PROBLEM STATEMENT → Lines from the one with "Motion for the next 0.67" through the end of the listing below should be set down exactly, with no other line included.

DATA PROVIDED →
# # # # # # #
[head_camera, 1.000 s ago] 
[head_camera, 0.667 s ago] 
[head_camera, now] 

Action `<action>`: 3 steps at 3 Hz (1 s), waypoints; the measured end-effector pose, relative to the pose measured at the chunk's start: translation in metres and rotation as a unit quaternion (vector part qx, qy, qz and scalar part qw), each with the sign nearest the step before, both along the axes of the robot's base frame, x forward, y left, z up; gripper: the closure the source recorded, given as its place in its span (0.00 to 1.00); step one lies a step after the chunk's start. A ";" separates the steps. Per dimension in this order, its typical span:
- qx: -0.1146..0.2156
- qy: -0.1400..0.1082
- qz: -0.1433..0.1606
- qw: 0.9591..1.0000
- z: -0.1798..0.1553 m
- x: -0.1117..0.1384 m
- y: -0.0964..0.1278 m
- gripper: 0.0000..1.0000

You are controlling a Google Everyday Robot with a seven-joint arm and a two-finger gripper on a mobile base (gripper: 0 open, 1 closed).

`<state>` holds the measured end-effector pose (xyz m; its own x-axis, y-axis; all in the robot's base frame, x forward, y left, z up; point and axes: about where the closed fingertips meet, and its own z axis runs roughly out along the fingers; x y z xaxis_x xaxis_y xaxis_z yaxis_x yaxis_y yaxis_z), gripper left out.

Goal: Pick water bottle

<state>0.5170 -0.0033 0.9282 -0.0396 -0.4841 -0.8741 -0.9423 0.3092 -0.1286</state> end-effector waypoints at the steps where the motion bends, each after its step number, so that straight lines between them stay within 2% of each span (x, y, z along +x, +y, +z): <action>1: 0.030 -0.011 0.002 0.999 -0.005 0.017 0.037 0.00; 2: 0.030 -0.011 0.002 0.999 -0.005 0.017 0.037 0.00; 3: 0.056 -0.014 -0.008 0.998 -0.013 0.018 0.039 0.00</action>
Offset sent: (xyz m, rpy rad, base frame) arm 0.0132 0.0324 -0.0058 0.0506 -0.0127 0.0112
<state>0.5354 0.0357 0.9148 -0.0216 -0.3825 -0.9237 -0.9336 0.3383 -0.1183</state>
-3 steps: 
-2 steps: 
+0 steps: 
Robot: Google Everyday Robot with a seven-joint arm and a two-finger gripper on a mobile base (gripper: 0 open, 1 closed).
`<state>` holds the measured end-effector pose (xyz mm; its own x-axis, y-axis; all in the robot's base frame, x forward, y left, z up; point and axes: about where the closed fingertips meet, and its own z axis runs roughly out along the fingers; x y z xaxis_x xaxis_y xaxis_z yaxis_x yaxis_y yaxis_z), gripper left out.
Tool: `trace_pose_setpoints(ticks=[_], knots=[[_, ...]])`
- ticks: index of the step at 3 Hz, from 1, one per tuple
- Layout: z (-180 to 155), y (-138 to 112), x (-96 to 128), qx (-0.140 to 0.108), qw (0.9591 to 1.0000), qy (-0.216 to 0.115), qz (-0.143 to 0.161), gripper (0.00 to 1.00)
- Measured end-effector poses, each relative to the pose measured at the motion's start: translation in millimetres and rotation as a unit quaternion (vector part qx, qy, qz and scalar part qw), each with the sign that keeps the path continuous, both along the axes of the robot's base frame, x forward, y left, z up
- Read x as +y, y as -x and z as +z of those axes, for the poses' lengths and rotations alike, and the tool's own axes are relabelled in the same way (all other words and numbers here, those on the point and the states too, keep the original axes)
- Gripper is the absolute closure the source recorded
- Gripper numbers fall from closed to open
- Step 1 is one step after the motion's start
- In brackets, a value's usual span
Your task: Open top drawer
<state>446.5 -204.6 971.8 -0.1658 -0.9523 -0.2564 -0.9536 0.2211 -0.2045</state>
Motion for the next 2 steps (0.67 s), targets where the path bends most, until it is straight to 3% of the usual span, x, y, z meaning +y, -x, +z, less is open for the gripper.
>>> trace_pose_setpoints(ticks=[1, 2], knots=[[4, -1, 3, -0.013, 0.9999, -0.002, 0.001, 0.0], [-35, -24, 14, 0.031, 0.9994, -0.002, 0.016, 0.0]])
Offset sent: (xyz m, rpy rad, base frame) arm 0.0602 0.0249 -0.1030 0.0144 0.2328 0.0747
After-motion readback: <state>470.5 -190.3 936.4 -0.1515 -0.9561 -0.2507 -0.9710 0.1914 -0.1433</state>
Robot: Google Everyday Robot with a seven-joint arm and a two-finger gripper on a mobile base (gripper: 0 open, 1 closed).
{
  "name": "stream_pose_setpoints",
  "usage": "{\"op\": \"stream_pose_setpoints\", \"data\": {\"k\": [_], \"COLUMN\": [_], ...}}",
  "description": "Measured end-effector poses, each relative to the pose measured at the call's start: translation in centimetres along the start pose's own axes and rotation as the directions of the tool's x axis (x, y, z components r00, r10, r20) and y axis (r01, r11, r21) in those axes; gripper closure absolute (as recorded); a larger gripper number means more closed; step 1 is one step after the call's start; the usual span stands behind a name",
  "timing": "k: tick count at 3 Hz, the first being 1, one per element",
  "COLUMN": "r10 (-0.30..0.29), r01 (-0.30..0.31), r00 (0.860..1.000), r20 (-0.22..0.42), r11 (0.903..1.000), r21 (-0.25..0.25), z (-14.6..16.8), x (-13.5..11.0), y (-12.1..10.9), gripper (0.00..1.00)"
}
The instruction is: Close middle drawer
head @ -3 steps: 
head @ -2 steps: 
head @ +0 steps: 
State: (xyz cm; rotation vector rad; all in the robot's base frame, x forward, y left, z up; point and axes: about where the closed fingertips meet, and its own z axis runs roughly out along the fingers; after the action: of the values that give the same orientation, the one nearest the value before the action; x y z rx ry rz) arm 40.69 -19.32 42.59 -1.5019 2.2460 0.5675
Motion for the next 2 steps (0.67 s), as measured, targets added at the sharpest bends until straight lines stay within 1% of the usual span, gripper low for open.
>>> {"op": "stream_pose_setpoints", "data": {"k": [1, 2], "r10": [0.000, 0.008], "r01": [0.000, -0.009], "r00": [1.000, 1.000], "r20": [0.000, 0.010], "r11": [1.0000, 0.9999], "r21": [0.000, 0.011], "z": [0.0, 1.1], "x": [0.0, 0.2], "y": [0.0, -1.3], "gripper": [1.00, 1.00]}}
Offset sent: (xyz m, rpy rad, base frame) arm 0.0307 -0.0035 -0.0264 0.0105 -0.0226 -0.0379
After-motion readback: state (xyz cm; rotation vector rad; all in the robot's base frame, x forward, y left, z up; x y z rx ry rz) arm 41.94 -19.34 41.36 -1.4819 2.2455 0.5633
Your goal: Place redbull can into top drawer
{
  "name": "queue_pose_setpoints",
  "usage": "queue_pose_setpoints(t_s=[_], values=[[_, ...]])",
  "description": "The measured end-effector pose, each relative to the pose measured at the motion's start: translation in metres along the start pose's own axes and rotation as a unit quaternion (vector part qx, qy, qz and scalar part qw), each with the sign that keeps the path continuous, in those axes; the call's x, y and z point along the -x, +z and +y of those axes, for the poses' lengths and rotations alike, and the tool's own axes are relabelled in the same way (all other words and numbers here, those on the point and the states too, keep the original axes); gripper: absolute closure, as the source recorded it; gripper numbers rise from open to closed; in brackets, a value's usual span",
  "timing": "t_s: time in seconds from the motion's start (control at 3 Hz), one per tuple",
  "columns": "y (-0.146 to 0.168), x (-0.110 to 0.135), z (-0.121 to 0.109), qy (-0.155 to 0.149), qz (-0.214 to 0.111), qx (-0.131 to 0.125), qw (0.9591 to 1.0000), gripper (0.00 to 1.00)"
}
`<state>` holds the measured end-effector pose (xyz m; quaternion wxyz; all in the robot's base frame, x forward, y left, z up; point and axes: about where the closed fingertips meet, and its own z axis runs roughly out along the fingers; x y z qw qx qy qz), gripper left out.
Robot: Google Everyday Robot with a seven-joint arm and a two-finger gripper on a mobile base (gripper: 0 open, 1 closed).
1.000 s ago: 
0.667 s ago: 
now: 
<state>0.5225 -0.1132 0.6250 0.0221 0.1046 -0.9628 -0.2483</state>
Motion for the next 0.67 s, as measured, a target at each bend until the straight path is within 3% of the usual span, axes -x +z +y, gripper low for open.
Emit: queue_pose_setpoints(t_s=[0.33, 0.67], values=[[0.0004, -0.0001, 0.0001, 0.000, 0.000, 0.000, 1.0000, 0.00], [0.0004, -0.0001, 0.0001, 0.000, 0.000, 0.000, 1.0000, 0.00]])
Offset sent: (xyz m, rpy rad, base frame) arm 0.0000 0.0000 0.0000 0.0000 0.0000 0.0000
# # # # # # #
SOLUTION FOR THIS EXERCISE →
Motion for the next 0.67 s, as measured, a target at each bend until the straight path is within 3% of the usual span, axes -x +z +y, gripper low for open.
Emit: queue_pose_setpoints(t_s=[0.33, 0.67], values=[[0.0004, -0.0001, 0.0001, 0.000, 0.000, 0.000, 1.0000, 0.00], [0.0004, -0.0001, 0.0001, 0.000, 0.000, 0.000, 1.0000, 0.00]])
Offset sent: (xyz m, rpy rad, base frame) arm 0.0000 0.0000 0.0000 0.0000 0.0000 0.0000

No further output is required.